Your assignment:
The required copy runs from the first line of the material through the line containing "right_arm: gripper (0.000", exactly as written and without pictures.

^^^^^^^^^^^^^^^^

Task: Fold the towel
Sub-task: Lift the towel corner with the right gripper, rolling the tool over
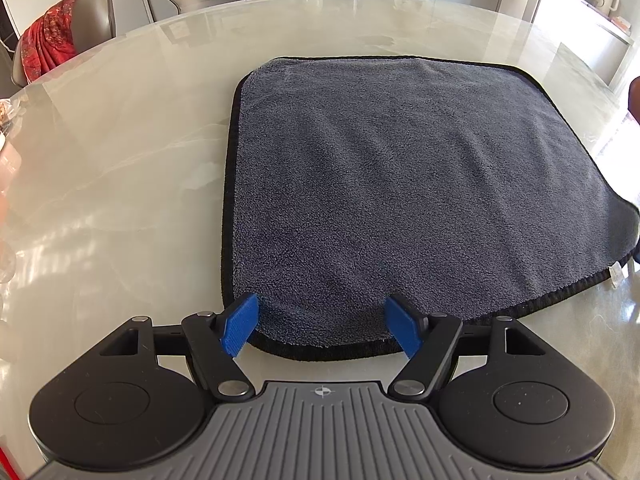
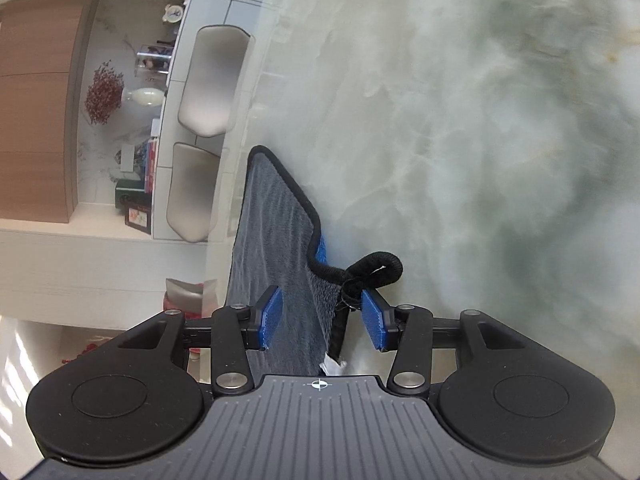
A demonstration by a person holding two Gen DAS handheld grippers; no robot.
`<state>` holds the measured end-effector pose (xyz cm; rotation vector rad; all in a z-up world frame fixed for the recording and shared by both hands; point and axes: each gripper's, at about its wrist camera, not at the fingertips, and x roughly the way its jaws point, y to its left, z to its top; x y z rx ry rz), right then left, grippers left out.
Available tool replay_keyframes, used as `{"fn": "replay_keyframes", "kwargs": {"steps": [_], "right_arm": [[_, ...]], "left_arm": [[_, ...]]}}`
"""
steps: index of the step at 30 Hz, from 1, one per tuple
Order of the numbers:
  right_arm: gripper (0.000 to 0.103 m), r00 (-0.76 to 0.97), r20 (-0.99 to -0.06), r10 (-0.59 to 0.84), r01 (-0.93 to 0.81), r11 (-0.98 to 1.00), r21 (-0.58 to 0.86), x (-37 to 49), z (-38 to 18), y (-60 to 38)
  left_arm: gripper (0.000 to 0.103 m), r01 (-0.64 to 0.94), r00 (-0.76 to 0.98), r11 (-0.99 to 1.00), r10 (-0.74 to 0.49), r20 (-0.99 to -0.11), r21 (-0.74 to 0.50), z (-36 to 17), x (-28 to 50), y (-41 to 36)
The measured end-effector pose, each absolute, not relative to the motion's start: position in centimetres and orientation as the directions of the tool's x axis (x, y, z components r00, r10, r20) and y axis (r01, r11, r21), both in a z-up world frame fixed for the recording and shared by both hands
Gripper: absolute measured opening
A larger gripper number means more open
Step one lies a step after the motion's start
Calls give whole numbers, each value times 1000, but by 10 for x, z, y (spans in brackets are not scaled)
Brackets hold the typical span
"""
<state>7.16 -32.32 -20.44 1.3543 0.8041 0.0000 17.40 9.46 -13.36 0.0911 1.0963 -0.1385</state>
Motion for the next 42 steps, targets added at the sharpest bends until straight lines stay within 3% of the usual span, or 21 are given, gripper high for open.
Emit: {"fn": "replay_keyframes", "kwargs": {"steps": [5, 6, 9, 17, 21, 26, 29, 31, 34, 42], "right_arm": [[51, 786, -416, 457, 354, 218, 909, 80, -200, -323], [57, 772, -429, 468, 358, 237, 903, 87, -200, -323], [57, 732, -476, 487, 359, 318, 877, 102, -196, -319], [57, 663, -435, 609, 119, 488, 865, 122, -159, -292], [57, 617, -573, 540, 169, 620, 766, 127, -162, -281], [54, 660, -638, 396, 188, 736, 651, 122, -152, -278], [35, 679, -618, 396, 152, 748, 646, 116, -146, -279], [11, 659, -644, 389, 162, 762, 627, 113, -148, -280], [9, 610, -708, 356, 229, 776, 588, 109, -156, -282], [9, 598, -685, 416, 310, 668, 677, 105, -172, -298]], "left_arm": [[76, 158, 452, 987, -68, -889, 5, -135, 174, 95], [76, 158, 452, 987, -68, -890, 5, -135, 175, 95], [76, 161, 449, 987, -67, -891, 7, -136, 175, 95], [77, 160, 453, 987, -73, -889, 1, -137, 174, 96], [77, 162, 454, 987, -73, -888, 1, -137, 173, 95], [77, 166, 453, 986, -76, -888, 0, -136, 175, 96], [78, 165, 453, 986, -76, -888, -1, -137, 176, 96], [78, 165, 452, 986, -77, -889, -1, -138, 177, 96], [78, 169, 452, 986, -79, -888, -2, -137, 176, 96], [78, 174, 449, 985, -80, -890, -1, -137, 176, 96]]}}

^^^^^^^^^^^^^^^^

Written answer:
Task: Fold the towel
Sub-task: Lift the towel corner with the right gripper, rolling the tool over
A demonstration by a person holding two Gen DAS handheld grippers; no robot.
`<state>` holds the measured end-effector pose (xyz cm; rotation vector rad; all in a z-up world frame fixed for the recording and shared by both hands; point and axes: each gripper's, at about its wrist camera, not at the fingertips, and x roughly the way its jaws point, y to its left, z to its top; x y z rx ry rz), right then left, grippers left out.
Available tool replay_keyframes, used as `{"fn": "replay_keyframes", "kwargs": {"steps": [_], "right_arm": [[_, ...]], "left_arm": [[_, ...]]}}`
"""
steps: index of the step at 30 Hz, from 1, one per tuple
Order of the numbers:
  right_arm: gripper (0.000 to 0.103 m), r00 (-0.76 to 0.97), r20 (-0.99 to -0.06), r10 (-0.59 to 0.84), r01 (-0.93 to 0.81), r11 (-0.98 to 1.00), r21 (-0.58 to 0.86), x (-37 to 49), z (-38 to 18), y (-60 to 38)

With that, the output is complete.